■ TASK GOAL: An exact copy of all the lines below is required, with every image left out.

■ DATA BLOCK:
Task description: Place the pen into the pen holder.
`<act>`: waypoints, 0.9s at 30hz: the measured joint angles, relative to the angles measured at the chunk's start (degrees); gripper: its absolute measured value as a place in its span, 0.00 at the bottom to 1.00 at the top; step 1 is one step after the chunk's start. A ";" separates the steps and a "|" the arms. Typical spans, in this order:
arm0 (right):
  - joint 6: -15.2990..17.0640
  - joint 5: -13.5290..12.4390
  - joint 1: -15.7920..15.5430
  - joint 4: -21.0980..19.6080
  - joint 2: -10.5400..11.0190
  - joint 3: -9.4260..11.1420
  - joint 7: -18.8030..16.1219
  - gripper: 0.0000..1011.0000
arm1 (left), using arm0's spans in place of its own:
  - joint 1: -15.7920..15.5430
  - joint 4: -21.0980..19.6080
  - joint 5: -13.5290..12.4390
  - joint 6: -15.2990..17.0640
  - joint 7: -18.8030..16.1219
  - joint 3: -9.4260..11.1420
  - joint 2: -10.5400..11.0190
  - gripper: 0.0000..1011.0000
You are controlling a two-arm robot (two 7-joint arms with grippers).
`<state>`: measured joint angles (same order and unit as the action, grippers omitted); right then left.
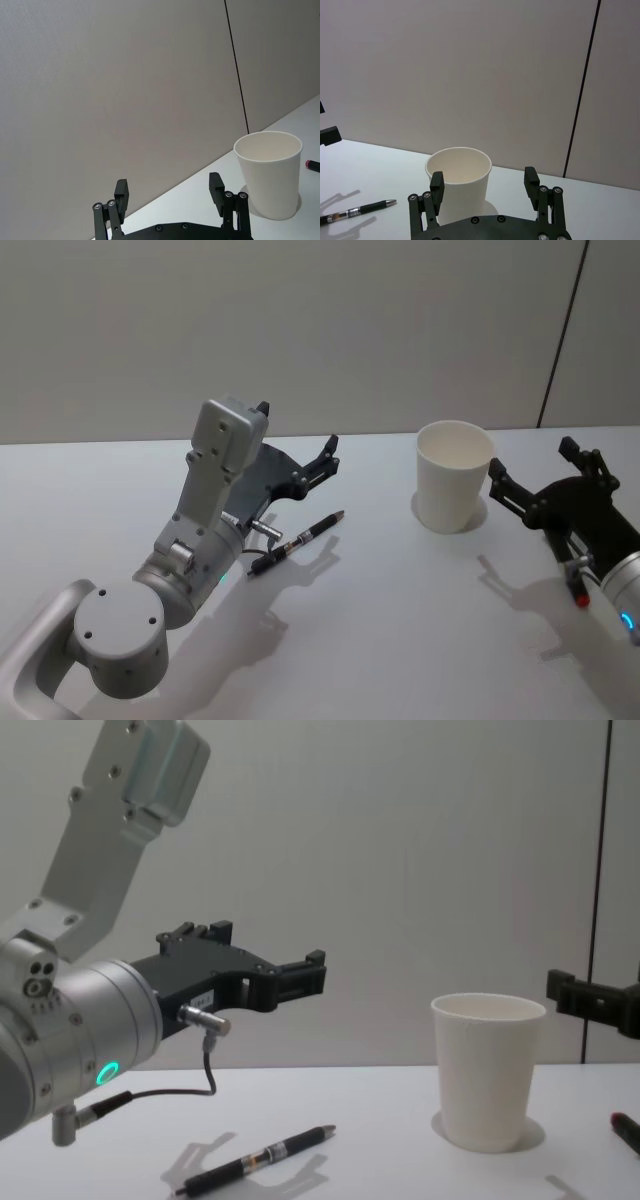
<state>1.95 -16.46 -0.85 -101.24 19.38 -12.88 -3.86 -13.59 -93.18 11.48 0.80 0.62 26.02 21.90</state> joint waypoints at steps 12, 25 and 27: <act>0.53 -0.80 -1.88 -1.71 1.76 1.19 0.70 0.99 | 0.00 0.00 0.00 0.00 0.00 0.00 0.00 0.99; 3.08 -2.06 -6.14 -5.77 4.79 2.97 3.23 0.99 | 0.00 0.00 0.00 0.00 0.00 0.00 0.00 0.99; 4.20 -2.73 -7.06 -6.83 5.29 3.43 4.22 0.99 | 0.00 0.00 0.00 0.00 0.00 0.00 0.00 0.99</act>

■ RESPONSE AREA:
Task description: Place the pen into the pen holder.
`<act>`: waypoints, 0.9s at 30hz: the measured joint angles, relative to the angles measured at the chunk's start (degrees); gripper: its absolute measured value as a place in its span, 0.00 at the bottom to 1.00 at the top; step 1 is one step after the chunk's start. A ";" separates the steps and a "|" the arms. Typical spans, in this order:
arm0 (right):
  - joint 6: -15.2990..17.0640
  - joint 5: -13.5290..12.4390
  - joint 1: -15.7920..15.5430
  - joint 4: -21.0980..19.6080
  - joint 2: -10.5400..11.0190
  - joint 3: -9.4260..11.1420
  - joint 7: -18.8030..16.1219
  - gripper: 0.0000..1011.0000
arm1 (left), using arm0's spans in place of its own:
  - joint 1: -15.7920..15.5430
  - joint 4: -21.0980..19.6080
  - joint 5: -13.5290..12.4390
  - joint 6: -15.2990..17.0640
  - joint 7: -18.8030..16.1219
  - joint 3: -9.4260..11.1420
  - joint 2: -10.5400..11.0190
  - gripper: 0.0000..1011.0000
You are controlling a two-arm robot (two 7-joint arms with grippers).
`<state>`: measured joint angles (same order and unit as the action, grippers omitted); right then left.
<state>1.95 -16.46 -0.85 -101.24 19.38 -12.88 -3.86 -13.59 -93.18 11.48 0.80 0.62 26.02 21.90</state> joint waypoints at steps 12, 25 and 27: <act>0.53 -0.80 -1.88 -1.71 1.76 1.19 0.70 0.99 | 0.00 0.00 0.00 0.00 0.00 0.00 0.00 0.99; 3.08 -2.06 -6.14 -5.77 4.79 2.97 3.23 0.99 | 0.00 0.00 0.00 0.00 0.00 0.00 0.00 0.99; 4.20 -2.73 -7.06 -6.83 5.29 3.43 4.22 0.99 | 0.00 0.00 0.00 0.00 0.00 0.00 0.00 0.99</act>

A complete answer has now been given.